When my sister and her family came to visit I asked her to bring my niece Michaela's softball glove so the girls could play catch.  I thought it would inspire Ella to play with the cousin she hero worships. 
 
They did one better.  They brought all the gear.  Sandi and Brian even tossed the ball back and forth in the driveway and looked positively giddy.  Kathryn and I sat drinking tea, so happy to have them happy and so relieved that we didn't have to go out and pretend to know how to throw long like they can.
 
 But check out Maya up to bat with her purse.
 
 
She got some pointers from Uncle Brian who, luckily, didn't take a bat to the head.  It is a tough call with Maya: have her hit the ball out toward the cars or back toward the garage with its fragile metal door?
Before they left the kids had a family sing along.  Except the adults weren't allowed to sing and we were scowled at for doing so.   They did a jazzy version of "Down By the Bay" and Ella and Michaela also performed the songs on my guitar they had spent an hour writing in a bedroom with the door closed.  (I don't think they ever did play softball.)  "Ohhhh,  I feel so alone on the playground.... on the playground..."  Really upbeat numbers like that.
 
The really cool thing about the wave of interest in softball, though, comes in the moments when Sandi gets home from the hospital early enough to play outside with the kids.  I usually relish the quiet time to make dinner alone, although one day they came in and said, "Want to come play with us?"  Trying to live by my new outlook of participating in my own life, I dropped the laundry, turned the stove off and went outside to play (and photograph).

She might have an unattractive brown glove, but at least she scored a pink helmet.

Chalk lines for Maya's feet position meant chalk lines for Ella.  Whatever it takes.

When Ella was up to bat, Maya was the fielder.
 
The pictures tell it all.




 
 
This was her system for getting the balls home.
 
Ella then tried her hand at being pitched to.  It was challenging.  But I told her to take all her aggression, all her pent up anger and frustration when we tell her not to lay her hands on her sister but she wants to and smack that ball.  Our sweet, sensitive, won't-harm-a-lady-bug child swung HARD.


Sandi came inside and said, "I'm am so happy to be out there playing with them and teaching them how to play softball.  It gives me something to do with them besides playing dolls, which I just don't know how to play and don't really like at all." 

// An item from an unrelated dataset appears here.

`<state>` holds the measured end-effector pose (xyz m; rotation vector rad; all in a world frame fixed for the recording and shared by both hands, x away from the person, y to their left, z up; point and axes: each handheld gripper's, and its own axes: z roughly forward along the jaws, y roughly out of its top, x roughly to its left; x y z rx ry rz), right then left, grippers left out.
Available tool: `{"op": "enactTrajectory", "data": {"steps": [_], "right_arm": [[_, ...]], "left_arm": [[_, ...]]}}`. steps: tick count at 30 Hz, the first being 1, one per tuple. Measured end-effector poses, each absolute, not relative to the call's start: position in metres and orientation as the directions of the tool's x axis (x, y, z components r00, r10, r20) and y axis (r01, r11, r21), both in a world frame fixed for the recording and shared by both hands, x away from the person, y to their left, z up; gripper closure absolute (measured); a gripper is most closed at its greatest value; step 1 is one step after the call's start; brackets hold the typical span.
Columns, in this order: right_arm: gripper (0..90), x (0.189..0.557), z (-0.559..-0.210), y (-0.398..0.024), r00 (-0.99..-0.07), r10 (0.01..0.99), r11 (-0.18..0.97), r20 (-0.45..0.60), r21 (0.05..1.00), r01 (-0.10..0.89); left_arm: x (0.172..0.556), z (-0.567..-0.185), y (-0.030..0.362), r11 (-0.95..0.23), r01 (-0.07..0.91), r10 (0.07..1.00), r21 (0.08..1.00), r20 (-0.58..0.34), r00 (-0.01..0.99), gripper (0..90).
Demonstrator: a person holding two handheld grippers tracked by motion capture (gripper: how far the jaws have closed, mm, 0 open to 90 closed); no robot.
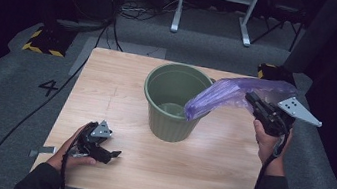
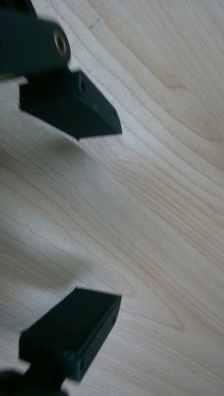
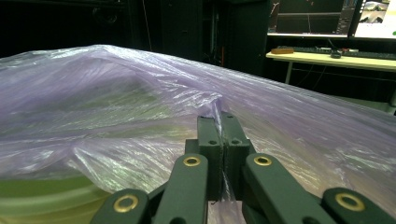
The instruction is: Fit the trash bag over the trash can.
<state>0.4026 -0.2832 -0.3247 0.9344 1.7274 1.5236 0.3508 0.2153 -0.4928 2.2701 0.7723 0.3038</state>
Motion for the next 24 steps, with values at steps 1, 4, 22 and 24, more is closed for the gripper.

Maya is a natural at most things athletic, this included, and she has quite a resentment that she can't be on the team. It's hard being the younger sister.

I am so relieved that Sandi can prep Ella so well for this because if she were to show up at practice on day one and have no exposure, she would struggle to be successful.  Her own fear and self-doubt would put her at risk for immobilization.  And I want more for her than hot dog (veggie dog?) daydreams and being terrified of the next pop fly.